Loeb was educated at the universities of Berlin, Munich, and Strasburg (M.D. 1884). He took postgraduate courses at the universities of Strasburg and Berlin, and in 1886 became assistant at the physiological institute of the University of Würzburg, remaining there till 1888. In a similar capacity, he then went to Strasburg University. During his vacations he pursued biological researches, at Kiel in 1888, and at Naples in 1889 and 1890.
In 1892 he was called to the University of Chicago as assistant professor of physiology and experimental biology, becoming associate professor in 1895, and professor of physiology in 1899. John B. Watson (the "father of Behaviorism") was a student of Loebs neurology classes at University of Chicago. In 1902 he was called to fill a similar chair at the University of California.

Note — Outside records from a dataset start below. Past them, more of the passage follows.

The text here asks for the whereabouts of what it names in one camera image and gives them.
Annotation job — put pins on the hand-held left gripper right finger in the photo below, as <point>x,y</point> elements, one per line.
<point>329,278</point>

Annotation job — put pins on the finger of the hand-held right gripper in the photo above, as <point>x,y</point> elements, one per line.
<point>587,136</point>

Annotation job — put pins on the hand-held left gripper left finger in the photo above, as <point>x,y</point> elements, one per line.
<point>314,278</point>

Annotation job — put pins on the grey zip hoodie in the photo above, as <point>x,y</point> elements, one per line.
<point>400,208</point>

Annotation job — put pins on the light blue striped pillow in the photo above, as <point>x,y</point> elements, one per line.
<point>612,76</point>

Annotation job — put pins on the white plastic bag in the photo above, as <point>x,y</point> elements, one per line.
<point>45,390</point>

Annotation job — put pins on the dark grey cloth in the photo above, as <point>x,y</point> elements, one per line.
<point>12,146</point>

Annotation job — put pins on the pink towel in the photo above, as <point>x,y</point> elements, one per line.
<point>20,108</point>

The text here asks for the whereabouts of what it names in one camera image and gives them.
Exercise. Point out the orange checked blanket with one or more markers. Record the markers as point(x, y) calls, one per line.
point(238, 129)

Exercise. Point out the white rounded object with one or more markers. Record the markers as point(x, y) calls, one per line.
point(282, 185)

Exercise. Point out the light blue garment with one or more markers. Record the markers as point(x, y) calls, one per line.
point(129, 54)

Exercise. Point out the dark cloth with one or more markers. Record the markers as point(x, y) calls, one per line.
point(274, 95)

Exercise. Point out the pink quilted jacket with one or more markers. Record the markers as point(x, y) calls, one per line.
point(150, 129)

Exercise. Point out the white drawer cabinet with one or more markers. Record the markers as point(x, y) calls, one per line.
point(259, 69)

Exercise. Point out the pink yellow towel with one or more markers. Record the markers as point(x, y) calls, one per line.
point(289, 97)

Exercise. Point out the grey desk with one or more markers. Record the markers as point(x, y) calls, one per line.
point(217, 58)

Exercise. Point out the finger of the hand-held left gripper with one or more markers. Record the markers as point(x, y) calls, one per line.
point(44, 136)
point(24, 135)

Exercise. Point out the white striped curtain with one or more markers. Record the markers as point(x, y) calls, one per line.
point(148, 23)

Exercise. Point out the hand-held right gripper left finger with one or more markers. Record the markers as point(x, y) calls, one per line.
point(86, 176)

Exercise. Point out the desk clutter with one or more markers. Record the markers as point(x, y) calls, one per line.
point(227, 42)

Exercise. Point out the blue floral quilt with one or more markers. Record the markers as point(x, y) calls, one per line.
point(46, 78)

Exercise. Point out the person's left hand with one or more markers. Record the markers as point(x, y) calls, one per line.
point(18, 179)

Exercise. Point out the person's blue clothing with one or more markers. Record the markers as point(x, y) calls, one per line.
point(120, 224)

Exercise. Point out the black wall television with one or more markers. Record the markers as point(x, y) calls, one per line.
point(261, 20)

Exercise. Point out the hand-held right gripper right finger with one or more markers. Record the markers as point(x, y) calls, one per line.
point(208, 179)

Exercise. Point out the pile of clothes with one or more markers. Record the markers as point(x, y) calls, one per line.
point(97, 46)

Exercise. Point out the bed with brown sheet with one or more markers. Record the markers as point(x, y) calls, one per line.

In 1910 Loeb moved to the Rockefeller Institute for Medical Research in New York, where he headed a department created for him. He remained at Rockefeller (now Rockefeller University) until his death. Throughout most of these years Loeb spent his summers at the Marine Biological Laboratory in Woods Hole, Massachusetts, performing experiments on various marine invertebrates. It was there that Jacques Loeb performed his most famous experiment, on artificial parthenogenesis. Loeb was able to cause the eggs of sea urchins to begin embryonic development without sperm. This was achieved by slight chemical modifications of the water in which the eggs were kept, which served as the stimulus for the development to begin.
Loeb became one of the most famous scientists in America, widely covered in newspapers and magazines. He was the model for the character of Max Gottlieb in Sinclair Lewis's Pulitzer-winning novel Arrowsmith, the first great work of fiction to idealize and idolize pure science. Mark Twain also wrote an essay titled "Dr. Loeb's Incredible Discovery", which urges the reader not to support a rigid general consensus, but instead be open to new scientific advances.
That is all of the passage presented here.